**EXERCISE INSTRUCTIONS**
Reproduce exactly, and only, the lines below from the one containing "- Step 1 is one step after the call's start" through the one containing "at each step".

PROVIDED DATA START

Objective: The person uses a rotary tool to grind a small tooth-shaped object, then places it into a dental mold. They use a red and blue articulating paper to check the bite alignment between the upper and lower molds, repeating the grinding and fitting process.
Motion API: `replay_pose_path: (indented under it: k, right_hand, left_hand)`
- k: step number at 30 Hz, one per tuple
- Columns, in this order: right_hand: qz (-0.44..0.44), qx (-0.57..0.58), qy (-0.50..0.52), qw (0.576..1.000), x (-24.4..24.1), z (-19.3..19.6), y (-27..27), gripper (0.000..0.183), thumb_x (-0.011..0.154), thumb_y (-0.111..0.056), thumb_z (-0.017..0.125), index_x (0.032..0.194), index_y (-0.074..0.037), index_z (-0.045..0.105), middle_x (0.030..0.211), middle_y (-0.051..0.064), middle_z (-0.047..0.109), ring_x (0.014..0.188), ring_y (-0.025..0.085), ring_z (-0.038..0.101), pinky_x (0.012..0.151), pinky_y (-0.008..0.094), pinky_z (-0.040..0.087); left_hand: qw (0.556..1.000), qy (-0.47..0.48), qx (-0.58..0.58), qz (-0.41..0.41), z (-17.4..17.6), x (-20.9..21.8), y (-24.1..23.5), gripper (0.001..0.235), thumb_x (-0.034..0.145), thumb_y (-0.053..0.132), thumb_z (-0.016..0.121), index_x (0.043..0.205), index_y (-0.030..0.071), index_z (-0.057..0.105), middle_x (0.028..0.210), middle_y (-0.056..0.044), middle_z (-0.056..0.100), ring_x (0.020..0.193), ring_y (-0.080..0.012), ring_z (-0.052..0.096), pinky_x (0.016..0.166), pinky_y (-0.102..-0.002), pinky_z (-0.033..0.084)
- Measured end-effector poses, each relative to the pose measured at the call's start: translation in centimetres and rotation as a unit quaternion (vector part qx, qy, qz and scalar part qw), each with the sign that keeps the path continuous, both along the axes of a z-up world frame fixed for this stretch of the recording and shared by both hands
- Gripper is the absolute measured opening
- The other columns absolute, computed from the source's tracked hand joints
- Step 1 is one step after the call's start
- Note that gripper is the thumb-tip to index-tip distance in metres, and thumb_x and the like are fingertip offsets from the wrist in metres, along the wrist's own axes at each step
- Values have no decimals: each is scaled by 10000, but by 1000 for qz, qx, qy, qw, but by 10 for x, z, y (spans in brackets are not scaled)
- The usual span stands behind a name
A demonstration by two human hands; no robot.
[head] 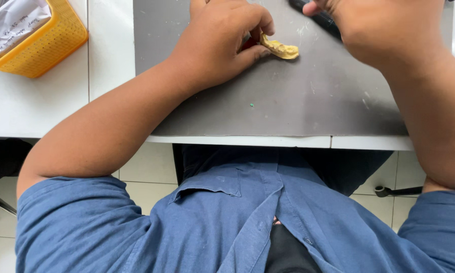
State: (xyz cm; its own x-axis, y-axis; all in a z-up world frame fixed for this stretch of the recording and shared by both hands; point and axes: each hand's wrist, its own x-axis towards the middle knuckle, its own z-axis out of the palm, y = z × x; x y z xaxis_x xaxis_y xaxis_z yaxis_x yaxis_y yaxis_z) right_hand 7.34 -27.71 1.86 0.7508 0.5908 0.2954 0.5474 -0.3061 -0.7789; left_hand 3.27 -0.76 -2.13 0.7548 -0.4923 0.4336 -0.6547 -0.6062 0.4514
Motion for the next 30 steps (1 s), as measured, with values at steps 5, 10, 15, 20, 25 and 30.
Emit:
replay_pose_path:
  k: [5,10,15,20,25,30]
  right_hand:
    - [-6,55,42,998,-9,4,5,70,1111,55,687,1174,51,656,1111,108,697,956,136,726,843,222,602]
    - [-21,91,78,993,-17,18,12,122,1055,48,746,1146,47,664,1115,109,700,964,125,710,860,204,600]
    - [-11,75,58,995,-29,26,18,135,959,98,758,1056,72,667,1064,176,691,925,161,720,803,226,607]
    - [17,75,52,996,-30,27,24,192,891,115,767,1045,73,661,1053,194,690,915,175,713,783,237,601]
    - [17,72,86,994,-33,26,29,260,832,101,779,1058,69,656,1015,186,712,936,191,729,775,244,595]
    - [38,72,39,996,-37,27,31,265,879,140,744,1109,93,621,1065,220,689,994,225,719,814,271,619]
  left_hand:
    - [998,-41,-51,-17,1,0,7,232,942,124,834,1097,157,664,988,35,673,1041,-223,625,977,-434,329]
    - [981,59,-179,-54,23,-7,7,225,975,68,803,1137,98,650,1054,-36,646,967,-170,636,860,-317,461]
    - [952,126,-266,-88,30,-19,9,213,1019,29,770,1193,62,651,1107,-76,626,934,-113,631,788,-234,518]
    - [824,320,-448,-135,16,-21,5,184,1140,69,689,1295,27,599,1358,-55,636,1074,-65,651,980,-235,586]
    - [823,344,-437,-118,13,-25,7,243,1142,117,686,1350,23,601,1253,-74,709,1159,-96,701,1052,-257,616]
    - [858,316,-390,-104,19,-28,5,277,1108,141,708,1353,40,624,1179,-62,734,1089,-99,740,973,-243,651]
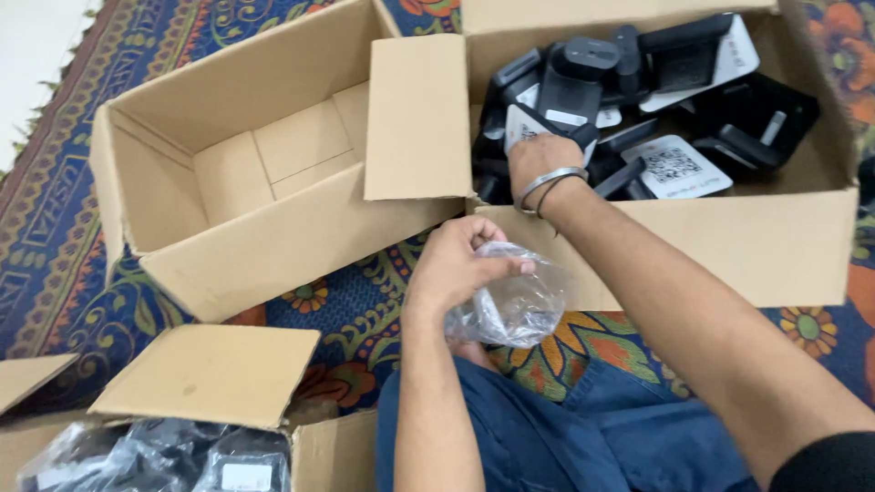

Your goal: The person unboxes electronic devices, organizes them, and packs them into plastic bags.

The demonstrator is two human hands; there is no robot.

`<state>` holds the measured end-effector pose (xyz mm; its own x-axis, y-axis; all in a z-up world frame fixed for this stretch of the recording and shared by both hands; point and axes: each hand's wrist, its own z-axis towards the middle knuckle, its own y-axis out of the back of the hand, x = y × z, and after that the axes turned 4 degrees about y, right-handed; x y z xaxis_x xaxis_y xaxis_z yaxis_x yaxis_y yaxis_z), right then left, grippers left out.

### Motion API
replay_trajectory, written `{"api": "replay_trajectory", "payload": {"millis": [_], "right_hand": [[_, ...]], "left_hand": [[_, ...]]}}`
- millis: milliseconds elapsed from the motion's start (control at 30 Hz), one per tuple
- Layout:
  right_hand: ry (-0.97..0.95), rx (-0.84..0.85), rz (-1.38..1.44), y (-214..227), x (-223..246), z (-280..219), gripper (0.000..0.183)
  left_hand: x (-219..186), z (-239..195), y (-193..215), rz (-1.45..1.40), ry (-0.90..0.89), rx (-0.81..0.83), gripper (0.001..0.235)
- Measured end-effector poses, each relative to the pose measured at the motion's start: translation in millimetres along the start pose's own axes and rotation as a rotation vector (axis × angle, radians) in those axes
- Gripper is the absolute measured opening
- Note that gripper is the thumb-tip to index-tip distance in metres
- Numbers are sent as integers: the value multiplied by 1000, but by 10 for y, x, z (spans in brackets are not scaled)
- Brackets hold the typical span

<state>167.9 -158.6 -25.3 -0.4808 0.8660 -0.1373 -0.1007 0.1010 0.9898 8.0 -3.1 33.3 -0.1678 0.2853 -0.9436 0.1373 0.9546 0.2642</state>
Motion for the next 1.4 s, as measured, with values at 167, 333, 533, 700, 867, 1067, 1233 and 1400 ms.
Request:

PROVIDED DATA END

**RESPONSE TO THIS EXERCISE**
- Step 1 is one step after the call's start
- Note that gripper is the thumb-tip to index-tip distance in metres, and thumb_x and the like are fingertip offsets from the wrist in metres, along the wrist's own axes at each step

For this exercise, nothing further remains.